Try it:
In the records below, find each line holding the word "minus" and copy it.

(Stored records)
= = = =

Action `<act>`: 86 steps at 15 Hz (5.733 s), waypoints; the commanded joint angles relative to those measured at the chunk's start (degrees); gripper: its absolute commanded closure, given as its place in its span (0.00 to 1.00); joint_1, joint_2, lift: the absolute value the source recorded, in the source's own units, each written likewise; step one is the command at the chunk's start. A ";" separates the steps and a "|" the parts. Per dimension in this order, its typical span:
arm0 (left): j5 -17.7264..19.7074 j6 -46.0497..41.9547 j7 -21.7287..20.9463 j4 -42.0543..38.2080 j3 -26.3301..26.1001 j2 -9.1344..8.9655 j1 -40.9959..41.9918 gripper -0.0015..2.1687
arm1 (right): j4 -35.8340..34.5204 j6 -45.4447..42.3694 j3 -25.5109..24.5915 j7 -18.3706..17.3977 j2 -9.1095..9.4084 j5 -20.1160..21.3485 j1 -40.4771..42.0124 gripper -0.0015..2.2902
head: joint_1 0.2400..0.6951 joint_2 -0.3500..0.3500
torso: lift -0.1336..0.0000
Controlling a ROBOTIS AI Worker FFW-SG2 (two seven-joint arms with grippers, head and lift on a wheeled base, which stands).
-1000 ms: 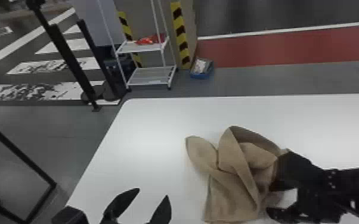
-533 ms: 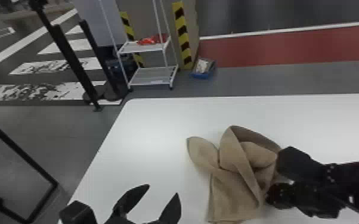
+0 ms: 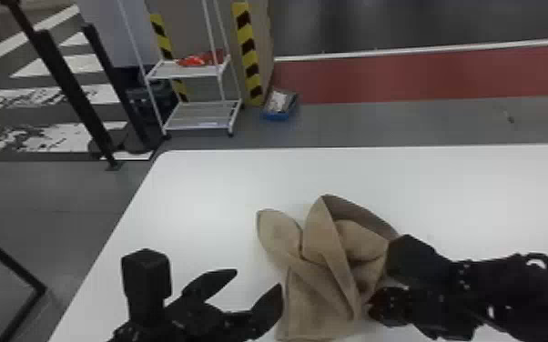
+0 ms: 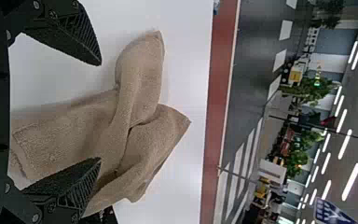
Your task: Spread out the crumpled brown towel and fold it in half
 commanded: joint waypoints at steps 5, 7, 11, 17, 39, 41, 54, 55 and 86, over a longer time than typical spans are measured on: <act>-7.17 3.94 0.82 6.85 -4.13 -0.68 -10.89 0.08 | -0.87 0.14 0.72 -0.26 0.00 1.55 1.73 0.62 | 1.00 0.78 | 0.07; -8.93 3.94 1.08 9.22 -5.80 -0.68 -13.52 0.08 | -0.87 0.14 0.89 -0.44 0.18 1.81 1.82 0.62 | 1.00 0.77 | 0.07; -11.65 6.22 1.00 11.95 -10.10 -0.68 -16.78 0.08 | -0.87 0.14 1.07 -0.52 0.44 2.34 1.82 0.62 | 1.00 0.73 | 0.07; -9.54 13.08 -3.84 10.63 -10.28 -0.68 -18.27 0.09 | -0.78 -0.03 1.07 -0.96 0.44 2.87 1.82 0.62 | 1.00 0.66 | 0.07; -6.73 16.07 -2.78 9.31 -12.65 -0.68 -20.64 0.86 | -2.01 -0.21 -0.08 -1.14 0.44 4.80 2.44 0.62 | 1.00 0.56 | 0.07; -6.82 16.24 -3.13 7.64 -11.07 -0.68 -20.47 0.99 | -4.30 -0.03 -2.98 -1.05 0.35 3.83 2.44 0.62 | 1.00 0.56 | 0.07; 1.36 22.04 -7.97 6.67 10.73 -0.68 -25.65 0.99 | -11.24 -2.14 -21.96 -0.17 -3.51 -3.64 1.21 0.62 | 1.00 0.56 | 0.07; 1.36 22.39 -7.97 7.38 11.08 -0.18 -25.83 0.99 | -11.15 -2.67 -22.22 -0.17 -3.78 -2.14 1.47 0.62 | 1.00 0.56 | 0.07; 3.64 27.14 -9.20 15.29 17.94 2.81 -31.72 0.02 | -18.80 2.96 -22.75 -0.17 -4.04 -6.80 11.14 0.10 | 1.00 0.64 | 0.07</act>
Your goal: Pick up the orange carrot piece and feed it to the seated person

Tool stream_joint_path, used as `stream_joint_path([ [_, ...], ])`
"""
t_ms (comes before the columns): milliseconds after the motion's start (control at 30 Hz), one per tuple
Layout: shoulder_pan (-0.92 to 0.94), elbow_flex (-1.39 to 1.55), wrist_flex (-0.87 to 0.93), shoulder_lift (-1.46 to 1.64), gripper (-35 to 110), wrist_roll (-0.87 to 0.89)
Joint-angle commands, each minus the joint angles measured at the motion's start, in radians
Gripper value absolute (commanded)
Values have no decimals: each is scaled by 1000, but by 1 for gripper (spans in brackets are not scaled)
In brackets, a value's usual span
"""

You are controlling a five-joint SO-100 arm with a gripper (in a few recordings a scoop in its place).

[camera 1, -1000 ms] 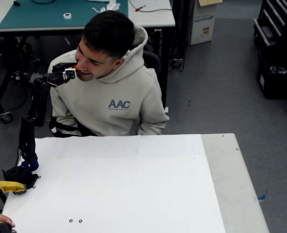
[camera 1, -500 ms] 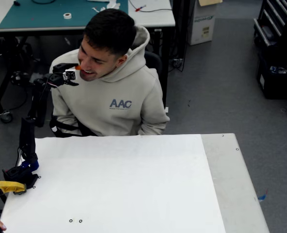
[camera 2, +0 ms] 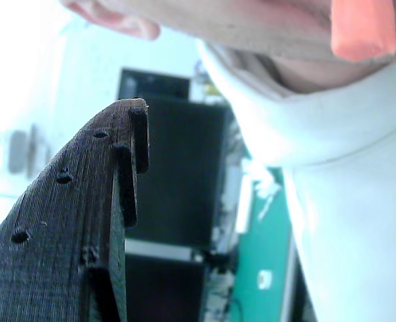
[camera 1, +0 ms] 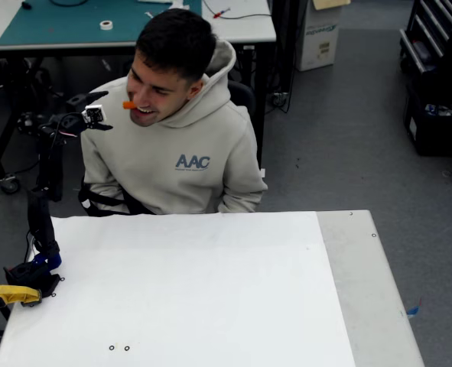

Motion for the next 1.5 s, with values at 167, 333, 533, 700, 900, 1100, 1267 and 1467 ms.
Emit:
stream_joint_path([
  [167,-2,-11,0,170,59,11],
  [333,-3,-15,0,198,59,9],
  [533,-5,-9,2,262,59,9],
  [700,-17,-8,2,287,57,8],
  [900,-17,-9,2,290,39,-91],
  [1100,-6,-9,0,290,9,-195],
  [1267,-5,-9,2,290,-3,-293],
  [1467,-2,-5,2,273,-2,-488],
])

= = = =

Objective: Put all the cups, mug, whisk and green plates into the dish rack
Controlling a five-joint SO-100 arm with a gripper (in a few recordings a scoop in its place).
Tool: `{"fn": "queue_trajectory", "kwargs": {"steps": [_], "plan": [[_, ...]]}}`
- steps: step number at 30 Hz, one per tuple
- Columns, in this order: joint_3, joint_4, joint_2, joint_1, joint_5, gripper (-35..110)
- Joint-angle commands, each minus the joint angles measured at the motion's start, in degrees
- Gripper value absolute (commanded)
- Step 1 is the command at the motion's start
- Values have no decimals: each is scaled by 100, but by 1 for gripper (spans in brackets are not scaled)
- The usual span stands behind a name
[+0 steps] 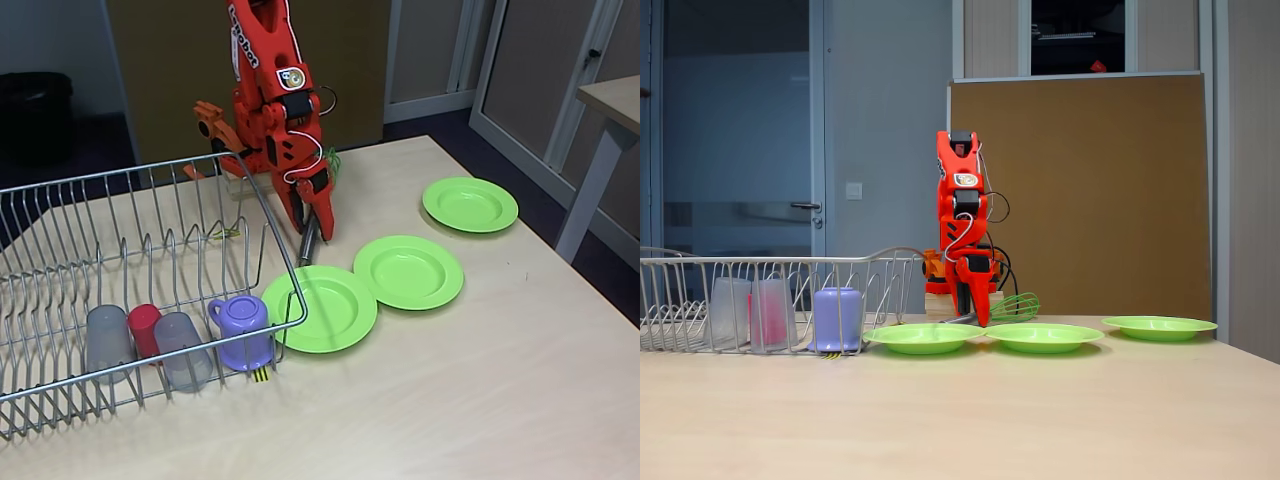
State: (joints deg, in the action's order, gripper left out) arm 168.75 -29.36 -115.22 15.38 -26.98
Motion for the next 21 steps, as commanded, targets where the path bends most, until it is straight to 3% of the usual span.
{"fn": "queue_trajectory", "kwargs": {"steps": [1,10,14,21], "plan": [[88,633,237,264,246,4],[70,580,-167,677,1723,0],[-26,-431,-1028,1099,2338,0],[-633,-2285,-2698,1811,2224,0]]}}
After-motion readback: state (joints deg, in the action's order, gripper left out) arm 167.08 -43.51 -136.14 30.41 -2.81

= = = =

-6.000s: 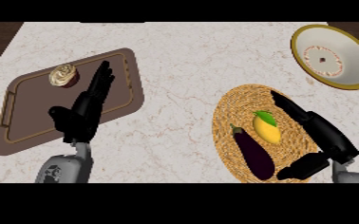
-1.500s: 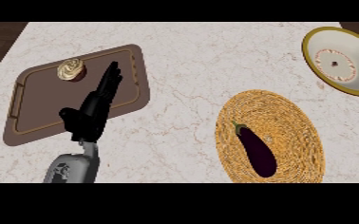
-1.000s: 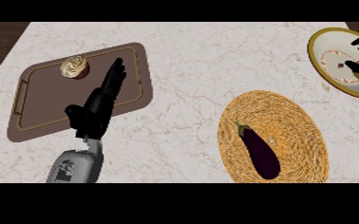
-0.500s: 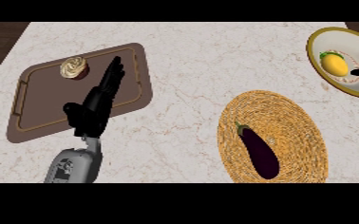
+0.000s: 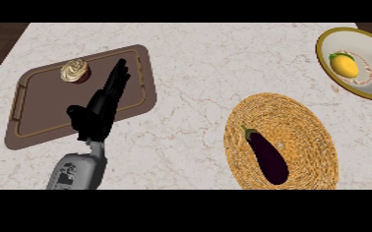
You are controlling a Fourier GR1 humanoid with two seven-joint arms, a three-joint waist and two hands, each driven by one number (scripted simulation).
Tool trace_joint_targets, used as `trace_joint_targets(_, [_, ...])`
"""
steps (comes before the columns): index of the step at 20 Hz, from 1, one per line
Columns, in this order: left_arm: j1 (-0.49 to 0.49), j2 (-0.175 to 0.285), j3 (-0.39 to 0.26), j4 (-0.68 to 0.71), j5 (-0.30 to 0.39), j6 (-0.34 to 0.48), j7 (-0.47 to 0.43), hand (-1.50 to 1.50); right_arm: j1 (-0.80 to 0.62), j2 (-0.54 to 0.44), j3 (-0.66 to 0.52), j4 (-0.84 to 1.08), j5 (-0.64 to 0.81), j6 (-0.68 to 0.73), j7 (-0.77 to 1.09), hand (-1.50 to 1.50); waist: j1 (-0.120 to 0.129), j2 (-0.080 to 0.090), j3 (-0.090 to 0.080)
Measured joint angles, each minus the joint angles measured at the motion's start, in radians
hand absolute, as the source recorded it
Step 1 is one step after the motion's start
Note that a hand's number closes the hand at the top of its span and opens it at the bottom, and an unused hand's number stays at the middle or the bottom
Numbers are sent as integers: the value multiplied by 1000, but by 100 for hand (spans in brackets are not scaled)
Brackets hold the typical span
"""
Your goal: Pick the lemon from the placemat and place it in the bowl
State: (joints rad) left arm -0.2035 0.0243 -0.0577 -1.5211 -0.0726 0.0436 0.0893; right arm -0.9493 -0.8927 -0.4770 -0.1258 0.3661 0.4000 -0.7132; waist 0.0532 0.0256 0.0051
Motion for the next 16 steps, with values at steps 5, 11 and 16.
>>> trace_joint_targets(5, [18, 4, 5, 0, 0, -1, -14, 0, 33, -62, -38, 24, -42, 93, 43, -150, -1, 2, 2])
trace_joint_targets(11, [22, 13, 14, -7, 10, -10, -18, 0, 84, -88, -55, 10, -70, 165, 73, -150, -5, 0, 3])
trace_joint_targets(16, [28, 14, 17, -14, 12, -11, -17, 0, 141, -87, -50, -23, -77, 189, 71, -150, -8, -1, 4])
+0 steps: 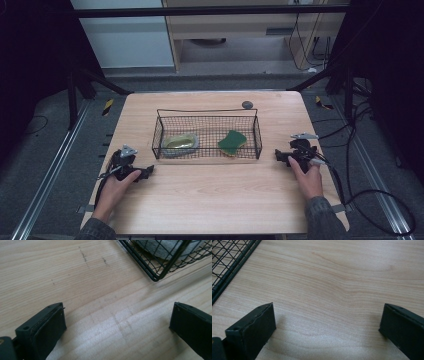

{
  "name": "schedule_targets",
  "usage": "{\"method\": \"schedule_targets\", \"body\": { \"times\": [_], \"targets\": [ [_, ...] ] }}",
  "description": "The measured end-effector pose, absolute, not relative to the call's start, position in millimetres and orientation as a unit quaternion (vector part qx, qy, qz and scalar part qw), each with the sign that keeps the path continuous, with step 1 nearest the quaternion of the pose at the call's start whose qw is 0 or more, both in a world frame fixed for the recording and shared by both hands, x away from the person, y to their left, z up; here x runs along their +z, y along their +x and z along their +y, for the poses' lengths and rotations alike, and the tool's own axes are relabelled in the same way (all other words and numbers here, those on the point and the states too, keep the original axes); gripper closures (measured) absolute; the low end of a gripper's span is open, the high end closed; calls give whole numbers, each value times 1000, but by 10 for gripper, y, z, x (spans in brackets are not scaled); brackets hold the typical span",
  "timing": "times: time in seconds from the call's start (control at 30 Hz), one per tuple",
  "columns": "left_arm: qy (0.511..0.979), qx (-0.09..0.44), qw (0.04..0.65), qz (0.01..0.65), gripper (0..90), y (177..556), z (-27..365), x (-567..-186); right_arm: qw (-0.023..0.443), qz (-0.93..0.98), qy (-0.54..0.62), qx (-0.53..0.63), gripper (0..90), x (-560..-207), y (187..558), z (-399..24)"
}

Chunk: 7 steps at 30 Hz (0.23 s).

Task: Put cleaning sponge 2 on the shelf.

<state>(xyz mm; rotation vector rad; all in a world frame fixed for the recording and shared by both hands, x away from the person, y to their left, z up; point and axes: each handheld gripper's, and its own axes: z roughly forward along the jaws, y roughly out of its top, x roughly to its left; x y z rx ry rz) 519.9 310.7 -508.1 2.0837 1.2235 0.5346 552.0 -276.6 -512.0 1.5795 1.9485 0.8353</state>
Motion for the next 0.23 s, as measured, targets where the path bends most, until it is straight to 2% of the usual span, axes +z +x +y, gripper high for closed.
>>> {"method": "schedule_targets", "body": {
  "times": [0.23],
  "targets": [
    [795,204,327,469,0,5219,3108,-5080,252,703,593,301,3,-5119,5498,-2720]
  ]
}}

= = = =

Result for this task:
Joint-angle commands, each minus the joint angles measured at the motion's start, in radians
- Joint-angle commands, each minus the joint angles measured at the motion's start, in degrees
Measured joint angles, each minus the joint angles measured at the motion's start, in radians

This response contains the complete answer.